(EXERCISE) Retype every line of the data, keeping each word exactly.

(MATERIAL PROVIDED)
+ + + +
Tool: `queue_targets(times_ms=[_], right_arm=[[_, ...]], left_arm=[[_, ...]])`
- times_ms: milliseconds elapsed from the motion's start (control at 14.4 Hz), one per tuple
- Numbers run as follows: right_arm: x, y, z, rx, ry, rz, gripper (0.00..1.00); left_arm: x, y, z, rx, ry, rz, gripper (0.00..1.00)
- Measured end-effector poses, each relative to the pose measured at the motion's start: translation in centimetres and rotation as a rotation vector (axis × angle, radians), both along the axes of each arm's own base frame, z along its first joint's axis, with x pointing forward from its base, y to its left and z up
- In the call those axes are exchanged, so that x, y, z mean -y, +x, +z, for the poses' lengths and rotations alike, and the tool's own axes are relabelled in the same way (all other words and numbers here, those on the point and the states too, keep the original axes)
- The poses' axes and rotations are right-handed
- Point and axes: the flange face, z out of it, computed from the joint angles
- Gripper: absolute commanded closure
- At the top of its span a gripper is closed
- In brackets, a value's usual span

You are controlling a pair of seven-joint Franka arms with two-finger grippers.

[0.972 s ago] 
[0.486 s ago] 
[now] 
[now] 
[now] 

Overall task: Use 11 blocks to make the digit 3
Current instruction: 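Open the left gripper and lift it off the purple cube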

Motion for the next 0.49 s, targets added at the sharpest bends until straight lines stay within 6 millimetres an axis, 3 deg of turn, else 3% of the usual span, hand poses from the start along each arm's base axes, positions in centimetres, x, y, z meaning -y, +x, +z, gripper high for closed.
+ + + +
(EXERCISE ANSWER)
Tool: `queue_targets(times_ms=[_], right_arm=[[_, ...]], left_arm=[[_, ...]])`
- times_ms: milliseconds elapsed from the motion's start (control at 14.4 Hz), one per tuple
- Numbers run as follows: right_arm: x, y, z, rx, ry, rz, gripper (0.00..1.00); left_arm: x, y, z, rx, ry, rz, gripper (0.00..1.00)
- Measured end-effector poses, each relative to the pose measured at the motion's start: translation in centimetres and rotation as a rotation vector (axis × angle, radians), both along the axes of each arm's own base frame, z along its first joint's axis, with x pointing forward from its base, y to its left and z up
- In the call those axes are exchanged, so that x, y, z mean -y, +x, +z, for the poses' lengths and rotations alike, and the tool's own axes are relabelled in the same way (all other words and numbers here, those on the point and the states too, keep the original axes)
- The poses' axes and rotations are right-handed
- Point and axes: the flange face, z out of it, computed from the joint angles
- Gripper: absolute commanded closure
- At the top of its span a gripper is closed
- In brackets, a value's usual span

You are controlling a pair of seven-joint Franka arms with two-finger grippers.

[0.972 s ago] 
[0.486 s ago] 
[now] 
[now] 
[now] 

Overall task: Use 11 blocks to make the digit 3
Current instruction: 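Open the left gripper and lift it off the purple cube
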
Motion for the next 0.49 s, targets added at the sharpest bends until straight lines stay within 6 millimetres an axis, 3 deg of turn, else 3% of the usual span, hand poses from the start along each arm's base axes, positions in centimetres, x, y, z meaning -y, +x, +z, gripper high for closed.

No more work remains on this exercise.